TASK DIRECTIONS »
Go through the listing and write out each line exactly.

Start of Block

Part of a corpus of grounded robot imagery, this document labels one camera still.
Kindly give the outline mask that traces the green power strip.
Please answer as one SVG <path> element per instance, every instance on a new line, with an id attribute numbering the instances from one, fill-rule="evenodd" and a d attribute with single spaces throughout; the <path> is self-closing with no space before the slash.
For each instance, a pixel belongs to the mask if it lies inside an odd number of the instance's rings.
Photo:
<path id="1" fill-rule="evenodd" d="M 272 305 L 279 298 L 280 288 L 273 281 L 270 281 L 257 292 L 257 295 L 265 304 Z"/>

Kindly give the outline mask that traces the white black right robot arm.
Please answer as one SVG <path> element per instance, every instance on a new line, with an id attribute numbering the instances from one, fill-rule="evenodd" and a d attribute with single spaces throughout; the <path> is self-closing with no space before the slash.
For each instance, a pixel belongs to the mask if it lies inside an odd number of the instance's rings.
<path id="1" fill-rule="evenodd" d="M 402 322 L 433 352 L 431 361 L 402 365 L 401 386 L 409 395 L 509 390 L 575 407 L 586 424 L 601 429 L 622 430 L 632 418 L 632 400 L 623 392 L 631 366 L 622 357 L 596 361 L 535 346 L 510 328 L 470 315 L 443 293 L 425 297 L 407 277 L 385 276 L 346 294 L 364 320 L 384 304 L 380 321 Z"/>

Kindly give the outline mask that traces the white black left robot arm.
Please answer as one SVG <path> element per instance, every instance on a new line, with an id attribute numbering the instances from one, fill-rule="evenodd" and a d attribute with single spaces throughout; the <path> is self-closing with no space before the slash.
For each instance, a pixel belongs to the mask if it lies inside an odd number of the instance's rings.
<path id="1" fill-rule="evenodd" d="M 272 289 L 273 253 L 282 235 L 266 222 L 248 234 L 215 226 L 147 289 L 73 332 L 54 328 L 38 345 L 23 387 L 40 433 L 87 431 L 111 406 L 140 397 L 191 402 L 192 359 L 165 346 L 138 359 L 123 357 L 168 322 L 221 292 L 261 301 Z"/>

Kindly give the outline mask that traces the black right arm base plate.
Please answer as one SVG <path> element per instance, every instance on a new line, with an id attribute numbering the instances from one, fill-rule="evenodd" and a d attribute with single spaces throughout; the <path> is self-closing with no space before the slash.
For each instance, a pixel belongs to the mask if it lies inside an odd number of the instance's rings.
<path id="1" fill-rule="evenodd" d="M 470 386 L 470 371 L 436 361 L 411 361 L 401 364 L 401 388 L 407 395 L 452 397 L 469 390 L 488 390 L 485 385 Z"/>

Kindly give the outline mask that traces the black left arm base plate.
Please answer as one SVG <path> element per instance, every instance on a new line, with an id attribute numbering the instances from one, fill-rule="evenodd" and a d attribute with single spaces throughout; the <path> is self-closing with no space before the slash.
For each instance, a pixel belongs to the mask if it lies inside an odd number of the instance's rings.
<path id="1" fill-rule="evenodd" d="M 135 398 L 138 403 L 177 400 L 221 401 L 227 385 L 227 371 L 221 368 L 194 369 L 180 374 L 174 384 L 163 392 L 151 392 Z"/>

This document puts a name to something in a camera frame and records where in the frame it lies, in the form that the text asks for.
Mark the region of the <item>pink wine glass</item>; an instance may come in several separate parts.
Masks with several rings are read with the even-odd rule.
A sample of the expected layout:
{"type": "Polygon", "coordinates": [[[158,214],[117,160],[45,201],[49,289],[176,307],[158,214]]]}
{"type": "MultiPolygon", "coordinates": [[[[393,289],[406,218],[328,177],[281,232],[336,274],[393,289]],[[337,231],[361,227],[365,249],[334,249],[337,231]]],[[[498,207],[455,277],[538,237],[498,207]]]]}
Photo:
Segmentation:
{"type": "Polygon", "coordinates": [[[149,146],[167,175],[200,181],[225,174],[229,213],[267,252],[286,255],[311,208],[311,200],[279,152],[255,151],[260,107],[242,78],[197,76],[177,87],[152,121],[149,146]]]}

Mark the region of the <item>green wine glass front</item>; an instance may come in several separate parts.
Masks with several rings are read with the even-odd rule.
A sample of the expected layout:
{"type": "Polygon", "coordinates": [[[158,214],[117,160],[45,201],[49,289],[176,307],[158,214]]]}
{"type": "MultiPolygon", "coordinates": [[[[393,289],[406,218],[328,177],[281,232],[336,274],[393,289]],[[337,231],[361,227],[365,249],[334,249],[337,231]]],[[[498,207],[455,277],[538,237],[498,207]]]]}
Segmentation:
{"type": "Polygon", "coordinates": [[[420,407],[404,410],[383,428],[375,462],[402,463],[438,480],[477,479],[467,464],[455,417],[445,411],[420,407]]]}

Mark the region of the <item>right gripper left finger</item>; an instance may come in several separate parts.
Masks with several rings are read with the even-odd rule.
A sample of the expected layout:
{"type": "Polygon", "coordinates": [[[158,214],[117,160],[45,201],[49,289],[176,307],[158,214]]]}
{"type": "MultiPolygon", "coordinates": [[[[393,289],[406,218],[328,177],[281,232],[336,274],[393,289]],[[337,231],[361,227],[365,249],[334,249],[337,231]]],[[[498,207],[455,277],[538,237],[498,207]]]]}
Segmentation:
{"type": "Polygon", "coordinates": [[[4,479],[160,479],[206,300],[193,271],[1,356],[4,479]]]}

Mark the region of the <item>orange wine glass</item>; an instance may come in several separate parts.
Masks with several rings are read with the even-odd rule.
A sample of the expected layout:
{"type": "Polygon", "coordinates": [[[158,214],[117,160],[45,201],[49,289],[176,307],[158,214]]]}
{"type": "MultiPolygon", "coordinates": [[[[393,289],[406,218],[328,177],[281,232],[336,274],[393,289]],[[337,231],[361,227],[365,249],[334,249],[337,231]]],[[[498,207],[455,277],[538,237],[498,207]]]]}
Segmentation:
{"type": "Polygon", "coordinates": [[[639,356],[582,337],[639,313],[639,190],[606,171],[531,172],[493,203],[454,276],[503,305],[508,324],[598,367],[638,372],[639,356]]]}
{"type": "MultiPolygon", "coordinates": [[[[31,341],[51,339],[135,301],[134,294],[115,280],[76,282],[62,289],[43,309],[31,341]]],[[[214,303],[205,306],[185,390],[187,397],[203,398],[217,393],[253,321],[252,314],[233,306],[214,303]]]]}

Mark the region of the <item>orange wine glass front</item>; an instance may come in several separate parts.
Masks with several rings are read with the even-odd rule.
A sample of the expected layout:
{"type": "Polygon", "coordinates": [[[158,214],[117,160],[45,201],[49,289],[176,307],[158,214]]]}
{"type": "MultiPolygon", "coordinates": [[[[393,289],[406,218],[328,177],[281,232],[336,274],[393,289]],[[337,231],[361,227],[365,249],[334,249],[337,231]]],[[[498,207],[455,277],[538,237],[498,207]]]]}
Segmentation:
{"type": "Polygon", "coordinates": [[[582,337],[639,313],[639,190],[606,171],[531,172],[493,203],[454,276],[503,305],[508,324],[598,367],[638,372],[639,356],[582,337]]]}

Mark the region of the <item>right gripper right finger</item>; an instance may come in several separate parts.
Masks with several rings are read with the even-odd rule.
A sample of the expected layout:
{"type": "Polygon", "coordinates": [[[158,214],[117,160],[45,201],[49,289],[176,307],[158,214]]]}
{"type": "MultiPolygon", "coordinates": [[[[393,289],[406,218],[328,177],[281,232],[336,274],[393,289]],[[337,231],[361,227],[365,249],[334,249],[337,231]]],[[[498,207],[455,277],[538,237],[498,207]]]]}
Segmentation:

End of Block

EXPECTED ANSWER »
Part of a corpus of grounded robot imagery, this document labels one camera still.
Kindly give the outline mask that traces the green power strip.
Please answer as one SVG <path> element per instance, every instance on a new line, with an id attribute numbering the instances from one, fill-rule="evenodd" and a d attribute with single spaces throughout; the <path> is self-closing with no space before the slash.
For each instance, a pixel belongs to the mask if it lies inside an odd number of the instance's rings.
Photo:
<path id="1" fill-rule="evenodd" d="M 272 305 L 279 298 L 280 288 L 273 281 L 270 281 L 257 292 L 257 295 L 265 304 Z"/>

Kindly give the outline mask that traces the white black right robot arm.
Please answer as one SVG <path> element per instance, every instance on a new line, with an id attribute numbering the instances from one, fill-rule="evenodd" and a d attribute with single spaces throughout; the <path> is self-closing with no space before the slash.
For each instance, a pixel belongs to the mask if it lies inside an odd number of the instance's rings.
<path id="1" fill-rule="evenodd" d="M 402 322 L 433 352 L 431 361 L 402 365 L 401 386 L 409 395 L 509 390 L 575 407 L 586 424 L 601 429 L 622 430 L 632 418 L 632 400 L 623 392 L 631 366 L 622 357 L 596 361 L 535 346 L 510 328 L 470 315 L 443 293 L 425 297 L 407 277 L 385 276 L 346 294 L 364 320 L 384 304 L 380 321 Z"/>

Kindly give the outline mask that traces the white black left robot arm.
Please answer as one SVG <path> element per instance, every instance on a new line, with an id attribute numbering the instances from one, fill-rule="evenodd" and a d attribute with single spaces throughout; the <path> is self-closing with no space before the slash.
For each instance, a pixel belongs to the mask if it lies inside an odd number of the instance's rings.
<path id="1" fill-rule="evenodd" d="M 272 289 L 273 253 L 282 235 L 266 222 L 248 234 L 215 226 L 147 289 L 73 332 L 54 328 L 38 345 L 23 387 L 40 433 L 87 431 L 111 406 L 140 397 L 191 402 L 192 359 L 165 346 L 138 359 L 123 357 L 168 322 L 221 292 L 261 301 Z"/>

Kindly give the outline mask that traces the black right arm base plate.
Please answer as one SVG <path> element per instance, every instance on a new line, with an id attribute numbering the instances from one, fill-rule="evenodd" and a d attribute with single spaces throughout; the <path> is self-closing with no space before the slash.
For each instance, a pixel belongs to the mask if it lies inside an odd number of the instance's rings.
<path id="1" fill-rule="evenodd" d="M 470 386 L 470 371 L 436 361 L 411 361 L 401 364 L 401 388 L 407 395 L 452 397 L 469 390 L 488 390 L 485 385 Z"/>

Kindly give the outline mask that traces the black left arm base plate.
Please answer as one SVG <path> element per instance, every instance on a new line, with an id attribute numbering the instances from one, fill-rule="evenodd" and a d attribute with single spaces throughout; the <path> is self-closing with no space before the slash.
For each instance, a pixel belongs to the mask if it lies inside an odd number of the instance's rings.
<path id="1" fill-rule="evenodd" d="M 135 398 L 138 403 L 177 400 L 221 401 L 227 385 L 227 371 L 221 368 L 194 369 L 180 374 L 174 384 L 163 392 L 151 392 Z"/>

This document puts a name to something in a camera frame and records where in the frame it lies, in the form that the text asks for.
Mark the region of the <item>pink wine glass</item>; an instance may come in several separate parts.
Masks with several rings are read with the even-odd rule.
A sample of the expected layout:
{"type": "Polygon", "coordinates": [[[158,214],[117,160],[45,201],[49,289],[176,307],[158,214]]]}
{"type": "MultiPolygon", "coordinates": [[[[393,289],[406,218],[328,177],[281,232],[336,274],[393,289]],[[337,231],[361,227],[365,249],[334,249],[337,231]]],[[[498,207],[455,277],[538,237],[498,207]]]]}
Photo:
Segmentation:
{"type": "Polygon", "coordinates": [[[149,146],[167,175],[200,181],[225,174],[229,213],[267,252],[286,255],[311,208],[311,200],[279,152],[255,151],[260,107],[242,78],[197,76],[177,87],[152,121],[149,146]]]}

Mark the region of the <item>green wine glass front</item>; an instance may come in several separate parts.
Masks with several rings are read with the even-odd rule.
A sample of the expected layout:
{"type": "Polygon", "coordinates": [[[158,214],[117,160],[45,201],[49,289],[176,307],[158,214]]]}
{"type": "MultiPolygon", "coordinates": [[[[393,289],[406,218],[328,177],[281,232],[336,274],[393,289]],[[337,231],[361,227],[365,249],[334,249],[337,231]]],[[[498,207],[455,277],[538,237],[498,207]]]]}
Segmentation:
{"type": "Polygon", "coordinates": [[[420,407],[404,410],[383,428],[375,462],[402,463],[438,480],[477,479],[467,464],[455,417],[445,411],[420,407]]]}

Mark the region of the <item>right gripper left finger</item>; an instance may come in several separate parts.
Masks with several rings are read with the even-odd rule.
A sample of the expected layout:
{"type": "Polygon", "coordinates": [[[158,214],[117,160],[45,201],[49,289],[176,307],[158,214]]]}
{"type": "MultiPolygon", "coordinates": [[[[393,289],[406,218],[328,177],[281,232],[336,274],[393,289]],[[337,231],[361,227],[365,249],[334,249],[337,231]]],[[[498,207],[455,277],[538,237],[498,207]]]]}
Segmentation:
{"type": "Polygon", "coordinates": [[[4,479],[160,479],[206,300],[193,271],[1,356],[4,479]]]}

Mark the region of the <item>orange wine glass</item>; an instance may come in several separate parts.
Masks with several rings are read with the even-odd rule.
A sample of the expected layout:
{"type": "Polygon", "coordinates": [[[158,214],[117,160],[45,201],[49,289],[176,307],[158,214]]]}
{"type": "MultiPolygon", "coordinates": [[[[393,289],[406,218],[328,177],[281,232],[336,274],[393,289]],[[337,231],[361,227],[365,249],[334,249],[337,231]]],[[[498,207],[455,277],[538,237],[498,207]]]]}
Segmentation:
{"type": "Polygon", "coordinates": [[[639,356],[582,337],[639,313],[639,190],[606,171],[531,172],[493,203],[454,276],[503,305],[508,324],[598,367],[638,372],[639,356]]]}
{"type": "MultiPolygon", "coordinates": [[[[31,341],[51,339],[135,301],[134,294],[115,280],[76,282],[62,289],[43,309],[31,341]]],[[[214,303],[205,306],[185,390],[187,397],[203,398],[217,393],[253,321],[252,314],[233,306],[214,303]]]]}

Mark the region of the <item>orange wine glass front</item>; an instance may come in several separate parts.
Masks with several rings are read with the even-odd rule.
A sample of the expected layout:
{"type": "Polygon", "coordinates": [[[158,214],[117,160],[45,201],[49,289],[176,307],[158,214]]]}
{"type": "MultiPolygon", "coordinates": [[[[393,289],[406,218],[328,177],[281,232],[336,274],[393,289]],[[337,231],[361,227],[365,249],[334,249],[337,231]]],[[[498,207],[455,277],[538,237],[498,207]]]]}
Segmentation:
{"type": "Polygon", "coordinates": [[[582,337],[639,313],[639,190],[606,171],[531,172],[493,203],[454,276],[503,305],[508,324],[598,367],[638,372],[639,356],[582,337]]]}

Mark the region of the <item>right gripper right finger</item>; an instance may come in several separate parts.
Masks with several rings are read with the even-odd rule.
A sample of the expected layout:
{"type": "Polygon", "coordinates": [[[158,214],[117,160],[45,201],[49,289],[176,307],[158,214]]]}
{"type": "MultiPolygon", "coordinates": [[[[393,289],[406,218],[328,177],[281,232],[336,274],[393,289]],[[337,231],[361,227],[365,249],[334,249],[337,231]]],[[[498,207],[455,277],[538,237],[498,207]]]]}
Segmentation:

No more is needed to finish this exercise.